Despite using the Steam (digital distribution) service for a while now, I still hadn’t played through the supposed landmark game, Portal. For all I knew the cake was not a lie, but completely trustworthy and I could put the same degree of faith in it that I do with other baked goods. Like muffins. Honest muffins.

So when Steam started giving free copies of the game away, no doubt to herald in the announcement of Portal 2 as well as for the benefit of exposure to the newly founded Steam for Mac, I jumped (through a portal) at the chance.

I Love the Smell of Portals in the Morning; Smells like… Science:

Portal starts in a fashion similar to the Half Life games (all made by the same developer, Valve), with your admiration of the surroundings and a gentle introduction to the game world, while the credits roll. In this case, you appear to be awaking from some sort of stasis, fresh for enrollment into an Aperture Science Handheld Portal Device training course.

What struck me as innovative about Portal is that it’s a first person puzzle game. That in and of itself may not sound impressive, but it’s not exactly a genre or sub-genre that I’ve had a lot of exposure to; the idea is so simple and opens up many possibilities. Physics based games are not a new idea in any sense; they’ve been a staple of the indie games scene for a while and the degree with which physics has been a prominent factor in most game genres has increased as technology and processing power have improved.

Gravity is Like Morality - Relative:

One of Half Life 2’s key features was the use of the gravity gun, which opened up the possibilities of what you could do when given the ability to actively manipulate the environment; though this was somewhat limited to repurposing objects as projectiles and the occasional box stacking and lever puzzles.
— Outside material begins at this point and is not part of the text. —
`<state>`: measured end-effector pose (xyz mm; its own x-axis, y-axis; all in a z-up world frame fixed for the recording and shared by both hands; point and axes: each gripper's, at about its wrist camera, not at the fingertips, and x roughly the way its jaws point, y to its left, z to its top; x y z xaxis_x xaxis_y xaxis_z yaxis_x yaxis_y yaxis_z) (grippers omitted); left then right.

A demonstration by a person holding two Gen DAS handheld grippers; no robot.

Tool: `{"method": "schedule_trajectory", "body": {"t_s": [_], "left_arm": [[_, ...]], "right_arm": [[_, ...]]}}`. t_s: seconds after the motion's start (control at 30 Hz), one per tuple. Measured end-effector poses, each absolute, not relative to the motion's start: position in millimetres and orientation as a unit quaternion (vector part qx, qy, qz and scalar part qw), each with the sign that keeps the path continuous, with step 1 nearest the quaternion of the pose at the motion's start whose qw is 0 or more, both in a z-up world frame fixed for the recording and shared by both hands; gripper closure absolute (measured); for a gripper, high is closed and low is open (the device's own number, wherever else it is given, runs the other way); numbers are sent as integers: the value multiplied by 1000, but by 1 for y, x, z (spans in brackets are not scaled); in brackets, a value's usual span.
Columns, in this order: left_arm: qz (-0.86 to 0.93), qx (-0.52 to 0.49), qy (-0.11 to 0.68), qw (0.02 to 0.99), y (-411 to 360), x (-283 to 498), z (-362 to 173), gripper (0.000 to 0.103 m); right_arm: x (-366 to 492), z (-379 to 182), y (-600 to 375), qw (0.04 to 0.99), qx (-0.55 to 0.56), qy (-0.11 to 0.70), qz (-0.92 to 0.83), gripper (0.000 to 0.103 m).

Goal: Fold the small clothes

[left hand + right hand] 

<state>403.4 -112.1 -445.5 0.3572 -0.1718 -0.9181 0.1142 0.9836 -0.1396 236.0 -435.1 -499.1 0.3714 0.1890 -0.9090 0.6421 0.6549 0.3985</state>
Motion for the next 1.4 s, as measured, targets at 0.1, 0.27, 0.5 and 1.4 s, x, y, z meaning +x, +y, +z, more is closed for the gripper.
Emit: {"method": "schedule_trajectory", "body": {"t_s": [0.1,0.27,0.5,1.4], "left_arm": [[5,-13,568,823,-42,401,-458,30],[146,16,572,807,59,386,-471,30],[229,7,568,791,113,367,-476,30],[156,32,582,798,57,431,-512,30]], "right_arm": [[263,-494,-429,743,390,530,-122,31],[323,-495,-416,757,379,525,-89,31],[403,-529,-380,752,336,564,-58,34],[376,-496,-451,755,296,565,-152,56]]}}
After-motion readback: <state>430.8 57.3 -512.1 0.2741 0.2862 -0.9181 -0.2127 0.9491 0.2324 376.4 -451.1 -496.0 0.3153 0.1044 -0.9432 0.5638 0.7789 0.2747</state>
Aperture Science Handheld Portal Device

Portal expands on this by allowing the player to create wormholes and therefore the power to manipulate how you can move through the environment, and by extension, the environment itself, as necessity dictates. The real core of Portal’s innovation is in using the physics interactions as the entire anchor for the experience rather than shooting or spell casting or some other form of combat as a means to generate engagement. Though it’s the case that not every first person game is wholly dependent on violence as a mechanism, it is the exception rather than the rule.

What it represents is a divergence from convention; usually, the physics engine would serve to better facilitate the main aspect of the game, e.g. shooting. Here the physics engine IS the main aspect of the game.

The portal mechanism creates a whole new dynamic which despite running around with a gun of sorts, was refreshing and removed from what had come before. Obviously, when the focus and objective of the game is about problem solving, then the experience will be cerebral rather than a reliance on the reaction time of the trigger finger. Ironically, Portal also works that aspect into its puzzles.

The significant element of a first person physics game is that the player places themselves into the puzzles, which is more affecting and immersive than say, a third person view (where the player would be external). Being virtually hurled across the room through a portal at several hundred miles per hour is much more dizzying and disorienting, and most of all convincing when it’s done through the view of the person being hurled; though I suppose that argument could be pretty much made for anything using a first person perspective. Emulating the perspective of the character experiencing these things lends itself better to immersion.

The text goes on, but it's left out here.